Re: More urban legends
[info]derekcolman wrote:
Saturday, 13 June 2009 at 12:18 am (UTC)
The hand one is a variation of the one I heard. A motorbike yob (rocker) lashed out at a car with a motorcycle chain, often used as a weapon by rockers. The car driver drove off at speed to escape the assault. When he arrived home he found the chain had wrapped around his rear bumper, and the rocker's disembodied hand still attached to it.
Race and rumour
[info]frank_brady wrote:
Friday, 12 June 2009 at 11:57 am (UTC)
"One theory is that it was started by members of the BNP."

Maybe not started by them, but there are various racial myths that feed into their mindset; the immigrants feeding their families on cans of dog food, the Asians washing their dead at the local swimming baths, the half-Alsatian in the Indian restaurant freezer.
forgot a few
[info]wimsie52 wrote:
Friday, 12 June 2009 at 01:47 pm (UTC)
you forgot to mention all religions.
Mexican Sewer Rat
[info]uptownguy wrote:
Friday, 12 June 2009 at 04:06 pm (UTC)
Ah, I remember many of these from nights around the campfire, where we were scared witless as kids.

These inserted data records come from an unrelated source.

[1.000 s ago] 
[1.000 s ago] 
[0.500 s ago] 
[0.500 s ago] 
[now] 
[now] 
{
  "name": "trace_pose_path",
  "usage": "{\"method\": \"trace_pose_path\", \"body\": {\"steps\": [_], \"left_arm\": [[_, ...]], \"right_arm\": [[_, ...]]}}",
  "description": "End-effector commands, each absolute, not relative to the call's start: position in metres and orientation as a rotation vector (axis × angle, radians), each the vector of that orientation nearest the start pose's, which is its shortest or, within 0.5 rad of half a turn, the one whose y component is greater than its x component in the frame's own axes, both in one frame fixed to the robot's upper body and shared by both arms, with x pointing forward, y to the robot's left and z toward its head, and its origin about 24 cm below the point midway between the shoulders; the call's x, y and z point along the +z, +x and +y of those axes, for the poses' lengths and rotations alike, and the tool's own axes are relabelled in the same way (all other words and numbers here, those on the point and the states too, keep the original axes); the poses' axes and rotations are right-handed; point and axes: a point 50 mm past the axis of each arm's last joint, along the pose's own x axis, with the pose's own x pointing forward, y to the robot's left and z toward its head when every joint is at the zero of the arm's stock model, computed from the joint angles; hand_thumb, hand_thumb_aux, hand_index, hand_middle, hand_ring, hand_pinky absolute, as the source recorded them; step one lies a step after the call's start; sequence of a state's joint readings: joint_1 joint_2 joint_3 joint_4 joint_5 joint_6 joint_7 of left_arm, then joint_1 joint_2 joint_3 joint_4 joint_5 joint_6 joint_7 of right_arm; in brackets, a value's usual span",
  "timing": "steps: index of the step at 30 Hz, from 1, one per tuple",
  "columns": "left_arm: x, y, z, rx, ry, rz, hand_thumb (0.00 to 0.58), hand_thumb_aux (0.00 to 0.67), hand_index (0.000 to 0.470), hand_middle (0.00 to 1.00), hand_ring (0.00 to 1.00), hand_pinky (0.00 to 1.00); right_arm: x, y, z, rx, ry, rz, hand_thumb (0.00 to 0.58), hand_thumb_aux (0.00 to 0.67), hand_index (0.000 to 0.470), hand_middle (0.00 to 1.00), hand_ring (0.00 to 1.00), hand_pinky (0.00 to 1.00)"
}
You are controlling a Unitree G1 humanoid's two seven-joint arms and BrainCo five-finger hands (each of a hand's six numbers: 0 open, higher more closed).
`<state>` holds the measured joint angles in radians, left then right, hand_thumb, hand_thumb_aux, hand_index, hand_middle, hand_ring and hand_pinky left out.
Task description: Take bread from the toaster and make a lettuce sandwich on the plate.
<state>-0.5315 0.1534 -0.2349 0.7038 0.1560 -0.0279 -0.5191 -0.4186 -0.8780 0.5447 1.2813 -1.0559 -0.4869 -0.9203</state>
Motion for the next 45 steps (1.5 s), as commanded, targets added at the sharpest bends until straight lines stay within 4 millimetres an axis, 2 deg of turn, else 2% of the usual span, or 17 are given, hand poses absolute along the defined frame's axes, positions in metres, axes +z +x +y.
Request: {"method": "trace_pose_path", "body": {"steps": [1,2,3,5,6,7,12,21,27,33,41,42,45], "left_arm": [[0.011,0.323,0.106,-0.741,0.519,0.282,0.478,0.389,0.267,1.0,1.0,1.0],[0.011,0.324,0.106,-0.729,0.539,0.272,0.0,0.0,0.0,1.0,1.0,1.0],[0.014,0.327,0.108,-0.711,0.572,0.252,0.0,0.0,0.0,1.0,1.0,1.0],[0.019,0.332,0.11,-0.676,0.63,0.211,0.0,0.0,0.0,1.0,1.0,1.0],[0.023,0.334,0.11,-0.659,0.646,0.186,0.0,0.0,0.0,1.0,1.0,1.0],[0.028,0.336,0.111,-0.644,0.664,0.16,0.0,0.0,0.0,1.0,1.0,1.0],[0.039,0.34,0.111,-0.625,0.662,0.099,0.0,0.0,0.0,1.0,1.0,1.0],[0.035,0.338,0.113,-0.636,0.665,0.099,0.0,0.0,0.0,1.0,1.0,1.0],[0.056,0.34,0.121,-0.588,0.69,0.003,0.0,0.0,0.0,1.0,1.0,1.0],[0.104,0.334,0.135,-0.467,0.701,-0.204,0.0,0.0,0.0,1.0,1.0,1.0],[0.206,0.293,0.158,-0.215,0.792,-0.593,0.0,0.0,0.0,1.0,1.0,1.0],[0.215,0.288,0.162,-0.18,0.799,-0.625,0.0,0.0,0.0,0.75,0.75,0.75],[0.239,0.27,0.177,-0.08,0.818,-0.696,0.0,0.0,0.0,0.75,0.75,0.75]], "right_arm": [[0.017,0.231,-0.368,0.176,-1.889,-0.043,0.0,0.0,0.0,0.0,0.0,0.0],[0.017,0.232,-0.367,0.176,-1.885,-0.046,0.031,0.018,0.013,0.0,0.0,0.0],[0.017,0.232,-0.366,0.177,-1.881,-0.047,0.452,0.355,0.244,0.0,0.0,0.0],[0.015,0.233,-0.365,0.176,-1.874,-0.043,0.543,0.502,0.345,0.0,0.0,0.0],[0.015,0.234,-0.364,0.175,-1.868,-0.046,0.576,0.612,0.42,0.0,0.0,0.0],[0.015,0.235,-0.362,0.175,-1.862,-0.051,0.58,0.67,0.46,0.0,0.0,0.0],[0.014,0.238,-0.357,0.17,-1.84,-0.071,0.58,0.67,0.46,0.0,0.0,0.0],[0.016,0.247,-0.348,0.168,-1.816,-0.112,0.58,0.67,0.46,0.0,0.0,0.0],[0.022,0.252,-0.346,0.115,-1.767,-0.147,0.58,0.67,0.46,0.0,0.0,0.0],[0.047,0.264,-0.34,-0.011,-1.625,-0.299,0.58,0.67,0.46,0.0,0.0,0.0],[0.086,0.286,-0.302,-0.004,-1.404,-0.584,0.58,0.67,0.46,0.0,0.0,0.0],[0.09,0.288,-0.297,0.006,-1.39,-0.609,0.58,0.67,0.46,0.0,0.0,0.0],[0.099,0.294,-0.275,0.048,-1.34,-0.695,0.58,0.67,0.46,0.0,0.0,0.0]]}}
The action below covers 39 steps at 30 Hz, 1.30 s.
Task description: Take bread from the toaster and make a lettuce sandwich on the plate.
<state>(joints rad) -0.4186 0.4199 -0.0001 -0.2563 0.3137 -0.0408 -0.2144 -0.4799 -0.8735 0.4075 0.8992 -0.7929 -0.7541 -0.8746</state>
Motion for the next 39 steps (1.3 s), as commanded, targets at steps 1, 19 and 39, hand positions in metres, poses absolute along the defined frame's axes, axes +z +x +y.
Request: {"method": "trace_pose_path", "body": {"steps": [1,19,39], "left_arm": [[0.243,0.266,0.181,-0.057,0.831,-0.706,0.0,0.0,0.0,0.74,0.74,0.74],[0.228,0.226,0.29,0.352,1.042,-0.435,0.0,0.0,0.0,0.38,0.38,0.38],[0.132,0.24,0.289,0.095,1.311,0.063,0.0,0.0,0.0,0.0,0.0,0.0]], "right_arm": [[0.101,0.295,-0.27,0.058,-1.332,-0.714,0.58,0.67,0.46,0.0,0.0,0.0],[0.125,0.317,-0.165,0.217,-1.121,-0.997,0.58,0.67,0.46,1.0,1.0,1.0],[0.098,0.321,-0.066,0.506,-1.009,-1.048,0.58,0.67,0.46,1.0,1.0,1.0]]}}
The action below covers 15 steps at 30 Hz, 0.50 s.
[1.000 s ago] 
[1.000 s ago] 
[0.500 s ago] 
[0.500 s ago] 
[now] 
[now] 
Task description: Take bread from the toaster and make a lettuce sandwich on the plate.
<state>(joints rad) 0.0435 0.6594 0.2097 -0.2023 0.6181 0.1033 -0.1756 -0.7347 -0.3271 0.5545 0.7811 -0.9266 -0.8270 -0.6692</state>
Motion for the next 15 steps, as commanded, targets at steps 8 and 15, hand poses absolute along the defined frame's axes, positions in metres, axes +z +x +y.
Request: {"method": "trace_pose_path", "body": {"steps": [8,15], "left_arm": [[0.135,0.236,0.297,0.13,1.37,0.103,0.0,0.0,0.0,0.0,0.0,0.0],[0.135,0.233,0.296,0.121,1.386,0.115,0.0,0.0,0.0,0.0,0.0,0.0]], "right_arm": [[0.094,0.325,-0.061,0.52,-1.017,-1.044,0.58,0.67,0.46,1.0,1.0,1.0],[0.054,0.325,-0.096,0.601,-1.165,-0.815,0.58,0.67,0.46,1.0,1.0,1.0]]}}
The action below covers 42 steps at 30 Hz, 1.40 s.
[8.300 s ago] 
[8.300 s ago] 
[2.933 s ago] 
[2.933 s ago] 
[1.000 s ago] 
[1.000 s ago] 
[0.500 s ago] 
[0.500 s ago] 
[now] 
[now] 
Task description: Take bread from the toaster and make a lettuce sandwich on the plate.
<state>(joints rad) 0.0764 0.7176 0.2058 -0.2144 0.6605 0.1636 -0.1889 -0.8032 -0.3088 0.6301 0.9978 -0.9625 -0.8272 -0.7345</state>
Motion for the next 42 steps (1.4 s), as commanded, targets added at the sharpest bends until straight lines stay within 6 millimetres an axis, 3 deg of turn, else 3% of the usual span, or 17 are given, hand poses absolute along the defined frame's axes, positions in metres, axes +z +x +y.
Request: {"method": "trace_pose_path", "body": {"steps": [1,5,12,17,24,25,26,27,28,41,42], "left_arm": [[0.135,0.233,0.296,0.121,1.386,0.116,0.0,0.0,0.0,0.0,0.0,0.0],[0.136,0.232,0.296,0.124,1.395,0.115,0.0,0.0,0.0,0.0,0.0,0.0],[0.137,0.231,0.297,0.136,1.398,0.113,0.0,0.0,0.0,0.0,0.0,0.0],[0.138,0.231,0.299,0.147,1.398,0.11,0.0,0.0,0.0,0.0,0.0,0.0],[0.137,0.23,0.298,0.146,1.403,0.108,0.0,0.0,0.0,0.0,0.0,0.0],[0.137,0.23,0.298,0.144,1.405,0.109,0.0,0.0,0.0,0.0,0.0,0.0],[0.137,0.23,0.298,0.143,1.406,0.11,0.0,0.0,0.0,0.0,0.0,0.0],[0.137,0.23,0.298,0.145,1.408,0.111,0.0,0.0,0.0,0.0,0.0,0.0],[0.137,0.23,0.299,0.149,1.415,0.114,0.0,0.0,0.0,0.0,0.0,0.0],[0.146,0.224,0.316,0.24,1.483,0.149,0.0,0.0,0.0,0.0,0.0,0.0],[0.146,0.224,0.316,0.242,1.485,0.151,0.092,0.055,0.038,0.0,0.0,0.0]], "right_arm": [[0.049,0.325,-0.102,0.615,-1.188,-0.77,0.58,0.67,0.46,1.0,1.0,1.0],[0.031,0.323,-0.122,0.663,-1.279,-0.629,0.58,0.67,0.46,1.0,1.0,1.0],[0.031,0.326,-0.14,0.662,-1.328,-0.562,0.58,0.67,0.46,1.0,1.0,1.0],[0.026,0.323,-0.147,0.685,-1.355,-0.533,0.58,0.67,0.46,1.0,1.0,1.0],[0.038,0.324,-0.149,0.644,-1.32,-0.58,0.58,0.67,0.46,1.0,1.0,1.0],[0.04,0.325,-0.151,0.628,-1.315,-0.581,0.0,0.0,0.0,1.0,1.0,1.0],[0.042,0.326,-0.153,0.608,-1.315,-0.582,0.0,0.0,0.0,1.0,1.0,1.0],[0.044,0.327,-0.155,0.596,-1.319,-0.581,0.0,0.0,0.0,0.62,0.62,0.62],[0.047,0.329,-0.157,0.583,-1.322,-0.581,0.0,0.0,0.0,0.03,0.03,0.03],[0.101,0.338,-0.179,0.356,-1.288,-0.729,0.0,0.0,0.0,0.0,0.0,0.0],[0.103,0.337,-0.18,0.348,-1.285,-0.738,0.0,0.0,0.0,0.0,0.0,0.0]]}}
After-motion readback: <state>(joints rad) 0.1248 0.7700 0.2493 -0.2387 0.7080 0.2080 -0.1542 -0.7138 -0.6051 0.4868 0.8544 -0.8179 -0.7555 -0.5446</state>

How about the one where a lady tourist adopts a sick stray "dog" on the beach in Mexico, nurses it back to health, and worried about the paperwork and red tape entailed in bringing it home, smuggles it back to the U.S. (in her car I, presume). When she takes it to her Vet for a check-up and vcaccinations, he exclaims. "MY GOD WOMAN, THIS IS NO DOG, IT IS A MEXICAN SEWER RAT!"
So Sorry, Can't Resist, One More For Your Consumption
[info]uptownguy wrote:
Friday, 12 June 2009 at 05:16 pm (UTC)
Wikipedia has a great description of "Resurrection Mary," no doubt Chicago's best-known ghost story which would fall into the "vanishing hitchhiker' genre of urban legends. It takes place outside of Resurrection Cemetery in Justice, Illinois, a few miles southwest of Chicago:

"Since the 1930s, several men driving northeast along Archer Avenue between the Willowbrook Ballroom and Resurrection Cemetery have reported picking up a young female hitchhiker. This young woman is dressed somewhat formally and said to have light blond hair, blue eyes, and wearing a white party dress. Some more attentive drivers would sometimes add that she wore a thin shawl, or dancing shoes, and that she had a small clutch purse, and is very quiet. When the drive nears the Resurrection Cemetery, the woman asks to be let out, whereupon she disappears into the cemetery. According to the Chicago Tribune, "full time ghost hunter: Richard Crowe claims to have collected "three dozen...substantiated" reports of Mary from the 1930s to the present.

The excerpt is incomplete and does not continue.